[simpleton]

March 30, 1998
New ones Monday through Friday

It's All About Pep!

By Josh Ozersky


Connoisseurs of irony may have been nonplussed (or delighted -- it's hard to tell) by the appearance of sarcasm doyenne Janeane Garofalo on Regis and Kathie Lee Thursday morning. Seeing as how Garofalo has built her entire career to date on deflating peppy people, hiring her as Kathie Lee's replacement for a day has to qualify as some sort of programming masterstroke.

Becoming the new home-and-hearth queen would make a lot of sense for Janeane Garofalo, and for America as well. Why should Kathie Lee Gifford, with her bathetic, mawkish anecdotes and hideously sugary, vain style have a monopoly on the homemaker dollar? And why should good, honest American irony, the republic's best protection against the Cringe, be limited to monotonal lowlifes in black t-shirts? What we need here is a golden mean.

Regis positively caramelized Janeane Garofalo, and her bitter, neurotic put-downs were transmuted to a far less loaded, threatened style. Hey, Janeane! What's the big deal if you're not hot? Lighten up! Let's chat with David Alan Grier.

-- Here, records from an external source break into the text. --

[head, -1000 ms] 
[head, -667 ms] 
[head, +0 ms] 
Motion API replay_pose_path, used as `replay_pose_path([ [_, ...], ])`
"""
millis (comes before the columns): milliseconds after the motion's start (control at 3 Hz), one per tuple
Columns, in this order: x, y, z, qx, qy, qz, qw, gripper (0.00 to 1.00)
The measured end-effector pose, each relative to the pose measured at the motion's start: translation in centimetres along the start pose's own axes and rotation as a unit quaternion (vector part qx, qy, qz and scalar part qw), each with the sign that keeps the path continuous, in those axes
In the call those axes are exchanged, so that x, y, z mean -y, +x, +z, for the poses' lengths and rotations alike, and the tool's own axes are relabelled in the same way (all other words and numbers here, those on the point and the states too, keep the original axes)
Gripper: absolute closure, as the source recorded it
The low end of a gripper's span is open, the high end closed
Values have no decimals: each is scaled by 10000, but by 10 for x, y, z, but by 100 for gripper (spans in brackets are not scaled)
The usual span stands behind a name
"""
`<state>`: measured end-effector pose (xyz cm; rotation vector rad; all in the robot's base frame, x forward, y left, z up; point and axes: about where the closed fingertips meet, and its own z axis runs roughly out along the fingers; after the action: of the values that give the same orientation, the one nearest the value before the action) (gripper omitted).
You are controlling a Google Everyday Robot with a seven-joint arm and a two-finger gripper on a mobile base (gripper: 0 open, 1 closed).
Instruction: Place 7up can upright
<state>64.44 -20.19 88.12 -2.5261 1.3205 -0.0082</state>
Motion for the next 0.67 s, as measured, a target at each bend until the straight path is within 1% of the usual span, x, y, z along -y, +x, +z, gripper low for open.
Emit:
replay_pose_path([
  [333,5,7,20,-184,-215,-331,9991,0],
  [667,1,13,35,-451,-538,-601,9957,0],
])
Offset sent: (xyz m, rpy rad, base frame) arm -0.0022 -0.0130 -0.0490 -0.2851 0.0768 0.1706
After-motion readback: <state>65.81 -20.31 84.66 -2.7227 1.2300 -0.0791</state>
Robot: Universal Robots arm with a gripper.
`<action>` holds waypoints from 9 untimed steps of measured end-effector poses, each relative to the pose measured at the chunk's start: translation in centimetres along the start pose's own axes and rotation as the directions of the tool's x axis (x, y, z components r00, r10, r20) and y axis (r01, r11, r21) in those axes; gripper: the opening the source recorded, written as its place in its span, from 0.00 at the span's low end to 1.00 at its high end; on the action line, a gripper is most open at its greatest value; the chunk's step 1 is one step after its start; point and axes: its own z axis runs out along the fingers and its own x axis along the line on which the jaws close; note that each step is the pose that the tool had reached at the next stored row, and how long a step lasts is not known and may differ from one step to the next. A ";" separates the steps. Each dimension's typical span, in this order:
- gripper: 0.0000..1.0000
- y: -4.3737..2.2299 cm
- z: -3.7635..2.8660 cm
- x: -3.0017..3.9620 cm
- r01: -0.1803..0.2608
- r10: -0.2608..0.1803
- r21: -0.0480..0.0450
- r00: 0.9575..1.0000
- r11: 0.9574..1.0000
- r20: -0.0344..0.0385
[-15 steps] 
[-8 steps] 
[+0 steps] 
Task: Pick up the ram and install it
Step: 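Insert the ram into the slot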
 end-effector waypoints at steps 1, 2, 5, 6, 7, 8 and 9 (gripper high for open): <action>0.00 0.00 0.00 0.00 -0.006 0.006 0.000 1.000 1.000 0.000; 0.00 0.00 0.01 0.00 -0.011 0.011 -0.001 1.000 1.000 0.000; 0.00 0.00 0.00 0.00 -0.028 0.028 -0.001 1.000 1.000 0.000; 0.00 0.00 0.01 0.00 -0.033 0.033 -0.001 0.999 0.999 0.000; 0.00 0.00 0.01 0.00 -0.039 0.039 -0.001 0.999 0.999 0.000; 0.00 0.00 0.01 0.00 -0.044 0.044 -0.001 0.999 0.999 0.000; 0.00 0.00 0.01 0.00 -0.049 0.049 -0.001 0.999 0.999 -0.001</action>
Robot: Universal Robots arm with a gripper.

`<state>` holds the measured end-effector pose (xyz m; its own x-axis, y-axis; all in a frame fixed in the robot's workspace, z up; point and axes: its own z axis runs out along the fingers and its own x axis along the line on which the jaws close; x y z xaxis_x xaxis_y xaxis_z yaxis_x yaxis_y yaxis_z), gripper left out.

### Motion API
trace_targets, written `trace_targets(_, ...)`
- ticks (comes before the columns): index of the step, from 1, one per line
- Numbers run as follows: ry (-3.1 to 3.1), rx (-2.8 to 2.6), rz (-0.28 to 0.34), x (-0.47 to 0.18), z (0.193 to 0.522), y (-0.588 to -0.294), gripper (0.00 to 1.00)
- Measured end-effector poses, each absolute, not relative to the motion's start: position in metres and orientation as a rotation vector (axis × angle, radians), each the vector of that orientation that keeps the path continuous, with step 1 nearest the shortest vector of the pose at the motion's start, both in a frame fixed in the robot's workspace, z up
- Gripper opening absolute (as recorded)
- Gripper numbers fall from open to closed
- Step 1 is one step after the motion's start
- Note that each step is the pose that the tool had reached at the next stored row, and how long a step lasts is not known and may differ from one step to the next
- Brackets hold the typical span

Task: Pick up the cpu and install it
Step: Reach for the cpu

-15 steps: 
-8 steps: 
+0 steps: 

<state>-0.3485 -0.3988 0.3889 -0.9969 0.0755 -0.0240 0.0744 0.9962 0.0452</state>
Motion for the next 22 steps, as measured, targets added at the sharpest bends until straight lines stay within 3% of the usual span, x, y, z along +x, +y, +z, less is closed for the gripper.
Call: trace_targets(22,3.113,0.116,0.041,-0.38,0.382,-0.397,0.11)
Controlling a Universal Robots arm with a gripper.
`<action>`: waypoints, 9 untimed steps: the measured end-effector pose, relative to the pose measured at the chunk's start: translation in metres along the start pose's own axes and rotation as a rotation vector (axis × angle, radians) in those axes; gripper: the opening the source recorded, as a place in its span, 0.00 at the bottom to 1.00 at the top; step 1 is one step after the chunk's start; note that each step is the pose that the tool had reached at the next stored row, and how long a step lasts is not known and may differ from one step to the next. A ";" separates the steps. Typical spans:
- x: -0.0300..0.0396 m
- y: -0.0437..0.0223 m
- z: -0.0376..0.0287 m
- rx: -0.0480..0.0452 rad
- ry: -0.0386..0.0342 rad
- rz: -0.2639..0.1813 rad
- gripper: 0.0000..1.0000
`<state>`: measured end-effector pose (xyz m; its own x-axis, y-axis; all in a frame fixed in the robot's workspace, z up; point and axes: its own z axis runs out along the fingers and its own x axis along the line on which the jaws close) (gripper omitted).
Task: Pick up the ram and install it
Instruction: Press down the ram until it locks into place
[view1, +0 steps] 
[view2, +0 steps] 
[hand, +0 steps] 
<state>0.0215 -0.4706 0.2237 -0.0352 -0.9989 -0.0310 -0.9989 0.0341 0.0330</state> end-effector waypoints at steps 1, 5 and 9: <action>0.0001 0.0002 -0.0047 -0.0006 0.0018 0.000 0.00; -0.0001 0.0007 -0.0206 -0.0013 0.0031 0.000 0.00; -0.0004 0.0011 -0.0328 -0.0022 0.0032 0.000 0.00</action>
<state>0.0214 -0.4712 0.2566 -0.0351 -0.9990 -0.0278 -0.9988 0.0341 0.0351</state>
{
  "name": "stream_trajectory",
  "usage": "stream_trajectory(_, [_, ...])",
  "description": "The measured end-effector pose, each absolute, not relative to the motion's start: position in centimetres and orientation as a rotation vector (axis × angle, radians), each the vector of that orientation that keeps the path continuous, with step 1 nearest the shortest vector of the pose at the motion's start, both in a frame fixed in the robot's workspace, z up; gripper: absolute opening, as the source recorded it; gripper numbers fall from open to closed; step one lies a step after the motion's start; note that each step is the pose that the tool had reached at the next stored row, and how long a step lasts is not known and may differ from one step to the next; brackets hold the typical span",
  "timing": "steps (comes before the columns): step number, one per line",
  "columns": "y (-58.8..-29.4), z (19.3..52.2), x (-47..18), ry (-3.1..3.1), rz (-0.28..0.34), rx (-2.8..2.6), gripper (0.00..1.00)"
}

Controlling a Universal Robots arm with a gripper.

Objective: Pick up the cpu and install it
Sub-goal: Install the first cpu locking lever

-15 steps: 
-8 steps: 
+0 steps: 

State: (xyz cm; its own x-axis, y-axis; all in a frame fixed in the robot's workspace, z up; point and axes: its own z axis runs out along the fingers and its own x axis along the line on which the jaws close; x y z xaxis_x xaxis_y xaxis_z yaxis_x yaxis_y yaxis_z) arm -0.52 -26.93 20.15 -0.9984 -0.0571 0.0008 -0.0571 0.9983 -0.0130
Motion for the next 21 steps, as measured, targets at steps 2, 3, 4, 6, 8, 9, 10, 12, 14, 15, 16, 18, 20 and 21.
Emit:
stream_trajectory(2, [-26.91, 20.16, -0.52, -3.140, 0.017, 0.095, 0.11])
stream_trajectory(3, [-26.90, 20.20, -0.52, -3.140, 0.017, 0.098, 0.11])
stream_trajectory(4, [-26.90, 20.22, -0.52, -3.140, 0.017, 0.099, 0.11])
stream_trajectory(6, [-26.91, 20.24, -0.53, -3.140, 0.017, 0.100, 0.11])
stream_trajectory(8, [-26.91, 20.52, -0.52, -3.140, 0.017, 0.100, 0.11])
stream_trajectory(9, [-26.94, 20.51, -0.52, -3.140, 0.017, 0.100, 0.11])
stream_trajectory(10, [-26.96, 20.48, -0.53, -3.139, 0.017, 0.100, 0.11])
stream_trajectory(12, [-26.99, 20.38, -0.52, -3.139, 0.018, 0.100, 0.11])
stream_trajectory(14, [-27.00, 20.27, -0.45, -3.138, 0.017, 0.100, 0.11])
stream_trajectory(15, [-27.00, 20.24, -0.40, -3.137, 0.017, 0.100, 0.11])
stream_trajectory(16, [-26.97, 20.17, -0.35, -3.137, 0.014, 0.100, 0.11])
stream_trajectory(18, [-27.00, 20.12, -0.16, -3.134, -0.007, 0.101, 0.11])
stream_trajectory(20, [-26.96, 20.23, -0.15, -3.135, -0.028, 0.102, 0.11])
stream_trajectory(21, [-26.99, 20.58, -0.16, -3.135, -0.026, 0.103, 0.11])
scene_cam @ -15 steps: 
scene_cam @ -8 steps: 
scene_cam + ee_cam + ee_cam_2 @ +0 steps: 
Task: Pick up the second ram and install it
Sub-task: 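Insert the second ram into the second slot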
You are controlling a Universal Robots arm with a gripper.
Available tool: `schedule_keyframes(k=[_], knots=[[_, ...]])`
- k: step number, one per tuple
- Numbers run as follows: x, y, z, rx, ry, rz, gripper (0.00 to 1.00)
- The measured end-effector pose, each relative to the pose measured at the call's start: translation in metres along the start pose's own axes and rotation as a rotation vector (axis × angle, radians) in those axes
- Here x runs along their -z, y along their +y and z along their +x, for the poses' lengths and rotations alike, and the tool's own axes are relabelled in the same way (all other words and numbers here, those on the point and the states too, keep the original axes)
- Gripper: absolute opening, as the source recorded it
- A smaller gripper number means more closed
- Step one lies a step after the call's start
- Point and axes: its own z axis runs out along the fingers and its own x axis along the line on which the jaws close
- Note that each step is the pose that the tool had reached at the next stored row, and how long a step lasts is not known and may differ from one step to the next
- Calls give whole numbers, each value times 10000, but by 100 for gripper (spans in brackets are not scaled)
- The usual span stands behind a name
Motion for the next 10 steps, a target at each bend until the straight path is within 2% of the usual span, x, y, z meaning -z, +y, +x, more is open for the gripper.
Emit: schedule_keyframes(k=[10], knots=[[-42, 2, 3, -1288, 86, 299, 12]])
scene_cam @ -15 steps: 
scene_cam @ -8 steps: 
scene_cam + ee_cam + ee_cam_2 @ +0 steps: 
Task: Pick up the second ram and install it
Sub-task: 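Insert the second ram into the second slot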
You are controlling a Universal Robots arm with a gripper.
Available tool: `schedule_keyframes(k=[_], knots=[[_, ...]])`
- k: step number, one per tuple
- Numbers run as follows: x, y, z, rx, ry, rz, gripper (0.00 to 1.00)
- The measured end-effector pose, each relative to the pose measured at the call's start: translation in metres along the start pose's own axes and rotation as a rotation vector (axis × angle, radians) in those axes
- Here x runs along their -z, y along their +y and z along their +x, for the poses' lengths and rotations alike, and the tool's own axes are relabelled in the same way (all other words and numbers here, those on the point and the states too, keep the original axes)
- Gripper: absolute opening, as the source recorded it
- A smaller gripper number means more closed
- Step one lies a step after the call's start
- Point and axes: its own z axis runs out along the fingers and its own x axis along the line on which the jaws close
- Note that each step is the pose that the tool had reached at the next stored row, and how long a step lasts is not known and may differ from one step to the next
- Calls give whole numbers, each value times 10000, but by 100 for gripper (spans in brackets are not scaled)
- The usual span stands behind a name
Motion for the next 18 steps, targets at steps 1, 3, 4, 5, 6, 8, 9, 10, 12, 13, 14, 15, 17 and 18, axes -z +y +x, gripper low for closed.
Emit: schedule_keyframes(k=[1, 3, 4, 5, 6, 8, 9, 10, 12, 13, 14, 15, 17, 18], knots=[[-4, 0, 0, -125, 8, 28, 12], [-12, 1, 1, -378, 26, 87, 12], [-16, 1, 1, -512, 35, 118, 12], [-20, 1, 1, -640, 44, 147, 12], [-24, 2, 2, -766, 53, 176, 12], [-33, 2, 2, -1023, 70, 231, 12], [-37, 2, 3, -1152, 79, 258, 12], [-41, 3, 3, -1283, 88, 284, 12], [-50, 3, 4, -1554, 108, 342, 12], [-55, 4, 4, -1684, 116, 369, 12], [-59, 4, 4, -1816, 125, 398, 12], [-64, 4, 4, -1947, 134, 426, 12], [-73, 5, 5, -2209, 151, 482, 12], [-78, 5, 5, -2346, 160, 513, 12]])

Most of Janeane Garofalo's movies involve running a lot of stupid or goofy people up against her, and letting her dispatch the with sardonic putdowns of one sort or another. Her official role is The Girl Nobody Asks Out, so we are to assume that this bad attitude is a defense, and even sympathize with her. But her career has fizzled for the simple reason that Janeane Garofalo just comes across as mean and nasty, and her "matronly upper arms" as she calls them, just aren't a good enough excuse for her being such a bitch.

[regis and janeane]

Kathie Lee, on the other hand, has made a career of being nicer than thou -- a better mom, more decent, more committed to her marriage to robotic sportscaster Frank Gifford. Howard Stern found one of his richest veins of support when he starting attacking her on the air. Even people who loathed him soaked up his withering assaults on Kathie Lee, any stick apparently being good enough to beat this Stepford Wife with.

Kathie Lee and Janeane Garofalo are, in other words, alternate models of the same person. Neither is very popular at the moment, and the idea of a Garofalo who can smile without smirking or a Kathie Lee who can drop her petticoasts is a vast improvement on either. Regis, for his part, is already far more subtle: while David Alan Grier and Garofalo exchanged the usual telethonese ("I am so humbled by your sincerity," etc.) Regis remained detached but warm, playing alone without seeming neurotically slick. Regis has the same gift that Johnny Carson, Mike Douglas, and other talk-show survivors have, of seeming smart without being smug, interested without being a sap. It's a fine line, and one wasted on the younger generation, who wield their irony like police batons. When David Alan Grier pretended to be hurt by Regis' snubbing of him at Elaine's Regis appeared genuinely concerned. Grier and Garafalo jumped all over, in a "busted!" spirit, with Regis exclaiming "everybody's just kidding, and I'm falling for it!" Later, in a cooking segment, Garofalo openly mocked the applauding audience, clapping her hands together and croaking "yayyy-y-y-y!" Does she imagine Regis has some quivering jones to learn more about satay pasta? [More important, how is it that the Janeane Worship Page has been featured on CNN's Headline News while simpleton is ignored? - ed.]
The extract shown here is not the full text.